Instructions for the task :: Using the data that follows, return exactly the lines from the one that contains "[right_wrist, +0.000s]" through the one that contains "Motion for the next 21", ends included.

*** Dataset content Section Begins ***

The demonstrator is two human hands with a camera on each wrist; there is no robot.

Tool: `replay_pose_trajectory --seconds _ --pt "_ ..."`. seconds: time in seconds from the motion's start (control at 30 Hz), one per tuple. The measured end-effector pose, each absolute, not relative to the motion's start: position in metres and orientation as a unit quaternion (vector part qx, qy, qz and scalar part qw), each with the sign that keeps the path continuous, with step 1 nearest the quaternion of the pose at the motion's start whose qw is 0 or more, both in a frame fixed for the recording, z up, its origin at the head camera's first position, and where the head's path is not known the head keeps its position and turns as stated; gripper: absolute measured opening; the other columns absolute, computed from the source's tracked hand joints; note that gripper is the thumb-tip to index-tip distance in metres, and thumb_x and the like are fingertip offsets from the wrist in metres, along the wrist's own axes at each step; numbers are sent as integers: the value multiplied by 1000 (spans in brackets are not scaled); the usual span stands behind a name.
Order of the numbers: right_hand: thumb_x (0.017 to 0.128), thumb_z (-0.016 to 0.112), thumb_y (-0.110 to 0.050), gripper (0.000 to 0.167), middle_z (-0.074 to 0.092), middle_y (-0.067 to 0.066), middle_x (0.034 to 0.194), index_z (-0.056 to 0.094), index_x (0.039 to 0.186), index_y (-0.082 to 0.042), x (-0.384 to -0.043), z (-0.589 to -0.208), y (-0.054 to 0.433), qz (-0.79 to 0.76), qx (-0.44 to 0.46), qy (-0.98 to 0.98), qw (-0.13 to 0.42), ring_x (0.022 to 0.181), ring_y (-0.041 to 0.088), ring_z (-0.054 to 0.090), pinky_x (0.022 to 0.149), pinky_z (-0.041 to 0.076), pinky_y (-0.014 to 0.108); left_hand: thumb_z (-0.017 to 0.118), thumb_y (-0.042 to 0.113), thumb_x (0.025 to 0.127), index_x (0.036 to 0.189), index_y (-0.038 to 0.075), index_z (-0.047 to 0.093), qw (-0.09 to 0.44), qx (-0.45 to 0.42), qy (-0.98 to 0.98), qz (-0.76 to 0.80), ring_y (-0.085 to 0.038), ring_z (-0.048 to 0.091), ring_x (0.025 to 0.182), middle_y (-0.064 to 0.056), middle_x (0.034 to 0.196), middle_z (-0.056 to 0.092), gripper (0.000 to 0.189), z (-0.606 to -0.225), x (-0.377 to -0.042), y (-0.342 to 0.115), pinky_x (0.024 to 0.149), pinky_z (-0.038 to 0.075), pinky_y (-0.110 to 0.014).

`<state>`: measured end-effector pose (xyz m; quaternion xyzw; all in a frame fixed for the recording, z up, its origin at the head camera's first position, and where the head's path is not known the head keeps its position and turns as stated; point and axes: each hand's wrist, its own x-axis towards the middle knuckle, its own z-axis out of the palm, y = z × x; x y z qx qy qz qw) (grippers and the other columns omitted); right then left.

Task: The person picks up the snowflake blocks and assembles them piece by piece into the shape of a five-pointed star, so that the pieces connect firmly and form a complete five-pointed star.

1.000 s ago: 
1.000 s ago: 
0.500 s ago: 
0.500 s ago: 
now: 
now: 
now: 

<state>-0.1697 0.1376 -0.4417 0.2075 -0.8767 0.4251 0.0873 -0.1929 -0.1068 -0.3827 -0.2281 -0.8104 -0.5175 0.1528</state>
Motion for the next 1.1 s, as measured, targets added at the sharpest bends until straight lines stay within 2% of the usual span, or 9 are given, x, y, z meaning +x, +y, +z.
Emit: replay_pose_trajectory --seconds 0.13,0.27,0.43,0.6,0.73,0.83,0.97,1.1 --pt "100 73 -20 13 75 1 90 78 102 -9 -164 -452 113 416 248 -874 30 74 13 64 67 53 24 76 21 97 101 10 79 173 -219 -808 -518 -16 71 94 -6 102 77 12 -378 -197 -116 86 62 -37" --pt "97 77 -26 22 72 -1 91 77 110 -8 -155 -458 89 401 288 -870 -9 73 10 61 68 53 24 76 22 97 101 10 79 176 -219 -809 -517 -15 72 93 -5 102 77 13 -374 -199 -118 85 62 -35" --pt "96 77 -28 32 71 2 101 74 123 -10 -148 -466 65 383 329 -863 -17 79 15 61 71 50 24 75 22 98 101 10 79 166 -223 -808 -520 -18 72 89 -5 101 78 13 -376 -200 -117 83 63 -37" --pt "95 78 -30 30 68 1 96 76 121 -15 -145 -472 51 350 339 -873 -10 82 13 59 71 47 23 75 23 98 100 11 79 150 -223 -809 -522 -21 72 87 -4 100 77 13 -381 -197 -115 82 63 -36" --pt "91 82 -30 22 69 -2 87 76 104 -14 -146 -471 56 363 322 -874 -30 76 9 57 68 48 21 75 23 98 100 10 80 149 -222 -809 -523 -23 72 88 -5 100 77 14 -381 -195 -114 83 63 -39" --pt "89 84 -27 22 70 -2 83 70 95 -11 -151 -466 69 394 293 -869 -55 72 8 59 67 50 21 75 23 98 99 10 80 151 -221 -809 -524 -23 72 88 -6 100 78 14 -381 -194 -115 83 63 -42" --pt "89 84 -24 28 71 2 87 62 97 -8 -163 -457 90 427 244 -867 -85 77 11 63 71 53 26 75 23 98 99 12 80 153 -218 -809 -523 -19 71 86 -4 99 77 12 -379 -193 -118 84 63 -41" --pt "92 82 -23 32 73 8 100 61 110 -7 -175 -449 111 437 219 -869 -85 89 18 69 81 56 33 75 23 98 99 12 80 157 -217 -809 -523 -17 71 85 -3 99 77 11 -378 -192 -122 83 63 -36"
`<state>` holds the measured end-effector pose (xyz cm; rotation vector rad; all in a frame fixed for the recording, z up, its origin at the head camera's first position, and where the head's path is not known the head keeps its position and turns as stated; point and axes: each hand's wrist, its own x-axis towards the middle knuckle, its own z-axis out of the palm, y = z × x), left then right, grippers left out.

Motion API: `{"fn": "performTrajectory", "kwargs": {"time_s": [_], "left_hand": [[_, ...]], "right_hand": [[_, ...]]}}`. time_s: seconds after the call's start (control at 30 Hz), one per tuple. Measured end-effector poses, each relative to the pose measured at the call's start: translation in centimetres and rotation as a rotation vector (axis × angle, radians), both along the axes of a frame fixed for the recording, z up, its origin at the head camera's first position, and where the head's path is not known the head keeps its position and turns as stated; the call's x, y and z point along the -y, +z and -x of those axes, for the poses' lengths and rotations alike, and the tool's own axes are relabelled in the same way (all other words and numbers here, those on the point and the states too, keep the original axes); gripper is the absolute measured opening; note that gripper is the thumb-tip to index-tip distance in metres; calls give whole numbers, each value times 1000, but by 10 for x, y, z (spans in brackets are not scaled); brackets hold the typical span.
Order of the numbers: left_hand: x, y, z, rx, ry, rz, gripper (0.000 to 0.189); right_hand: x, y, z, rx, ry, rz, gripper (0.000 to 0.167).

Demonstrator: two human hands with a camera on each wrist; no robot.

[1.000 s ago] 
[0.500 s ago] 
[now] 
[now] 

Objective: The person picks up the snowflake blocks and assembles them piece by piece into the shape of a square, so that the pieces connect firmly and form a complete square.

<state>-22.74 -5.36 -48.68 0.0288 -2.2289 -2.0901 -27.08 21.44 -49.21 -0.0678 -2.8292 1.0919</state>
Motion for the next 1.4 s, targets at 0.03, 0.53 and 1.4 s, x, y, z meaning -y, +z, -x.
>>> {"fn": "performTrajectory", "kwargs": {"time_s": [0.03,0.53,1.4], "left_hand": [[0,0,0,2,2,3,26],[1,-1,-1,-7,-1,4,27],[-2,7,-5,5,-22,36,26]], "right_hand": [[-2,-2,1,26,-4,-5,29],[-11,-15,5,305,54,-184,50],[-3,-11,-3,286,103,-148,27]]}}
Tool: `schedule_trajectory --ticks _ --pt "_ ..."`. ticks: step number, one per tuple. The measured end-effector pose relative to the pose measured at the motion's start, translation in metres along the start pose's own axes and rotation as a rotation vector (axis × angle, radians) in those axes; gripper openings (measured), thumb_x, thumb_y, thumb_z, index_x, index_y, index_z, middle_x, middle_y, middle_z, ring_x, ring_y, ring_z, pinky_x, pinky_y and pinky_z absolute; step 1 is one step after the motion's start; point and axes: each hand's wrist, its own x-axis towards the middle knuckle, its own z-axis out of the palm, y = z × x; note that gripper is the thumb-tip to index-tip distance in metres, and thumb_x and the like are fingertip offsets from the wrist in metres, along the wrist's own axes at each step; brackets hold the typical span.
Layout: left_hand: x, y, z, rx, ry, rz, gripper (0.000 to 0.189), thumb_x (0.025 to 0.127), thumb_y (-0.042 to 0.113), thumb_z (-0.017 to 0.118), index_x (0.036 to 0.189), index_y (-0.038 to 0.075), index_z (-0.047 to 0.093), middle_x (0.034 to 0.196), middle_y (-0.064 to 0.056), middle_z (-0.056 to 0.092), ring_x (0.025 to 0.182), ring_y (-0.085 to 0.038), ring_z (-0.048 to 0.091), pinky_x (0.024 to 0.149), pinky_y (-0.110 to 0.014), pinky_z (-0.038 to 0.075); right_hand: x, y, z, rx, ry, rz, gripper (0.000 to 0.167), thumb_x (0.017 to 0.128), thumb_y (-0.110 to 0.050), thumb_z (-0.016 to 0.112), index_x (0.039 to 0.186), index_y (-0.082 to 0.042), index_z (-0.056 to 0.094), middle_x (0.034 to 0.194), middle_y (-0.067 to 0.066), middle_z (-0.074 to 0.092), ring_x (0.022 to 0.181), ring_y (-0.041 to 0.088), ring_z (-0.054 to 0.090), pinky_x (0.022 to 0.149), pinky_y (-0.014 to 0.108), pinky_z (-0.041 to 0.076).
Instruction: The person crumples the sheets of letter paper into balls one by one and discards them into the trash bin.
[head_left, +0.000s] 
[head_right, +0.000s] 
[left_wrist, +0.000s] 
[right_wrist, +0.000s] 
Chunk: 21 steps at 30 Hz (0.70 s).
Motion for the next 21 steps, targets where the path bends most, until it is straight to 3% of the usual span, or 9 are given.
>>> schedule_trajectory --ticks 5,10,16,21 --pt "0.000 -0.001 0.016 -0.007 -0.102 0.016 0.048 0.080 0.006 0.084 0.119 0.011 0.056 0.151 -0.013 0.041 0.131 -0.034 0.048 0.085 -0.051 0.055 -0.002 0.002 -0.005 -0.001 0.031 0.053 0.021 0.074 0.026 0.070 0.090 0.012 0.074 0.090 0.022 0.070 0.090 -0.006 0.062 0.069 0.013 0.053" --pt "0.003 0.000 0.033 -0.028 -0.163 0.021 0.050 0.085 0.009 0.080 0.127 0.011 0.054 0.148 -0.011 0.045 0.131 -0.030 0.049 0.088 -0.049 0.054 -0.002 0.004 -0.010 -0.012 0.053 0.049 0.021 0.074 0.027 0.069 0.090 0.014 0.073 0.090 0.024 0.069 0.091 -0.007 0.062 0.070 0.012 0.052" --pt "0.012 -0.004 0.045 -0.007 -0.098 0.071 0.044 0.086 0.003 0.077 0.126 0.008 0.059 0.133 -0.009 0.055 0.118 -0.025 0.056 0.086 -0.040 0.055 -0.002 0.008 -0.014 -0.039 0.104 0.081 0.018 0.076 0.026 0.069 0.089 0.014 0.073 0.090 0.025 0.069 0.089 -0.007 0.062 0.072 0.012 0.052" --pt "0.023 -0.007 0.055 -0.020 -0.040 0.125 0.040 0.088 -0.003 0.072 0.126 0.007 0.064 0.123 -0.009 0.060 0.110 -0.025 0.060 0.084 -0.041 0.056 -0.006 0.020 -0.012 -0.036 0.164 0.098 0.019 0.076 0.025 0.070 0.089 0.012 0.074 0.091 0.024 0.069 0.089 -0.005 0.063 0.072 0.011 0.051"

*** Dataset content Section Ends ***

Exercise answer ::
[right_wrist, +0.000s] 
Chunk: 21 steps at 30 Hz (0.70 s).
Motion for the next 21 steps, targets where the path bends most, until it is straight to 3% of the usual span, or 9 are given.

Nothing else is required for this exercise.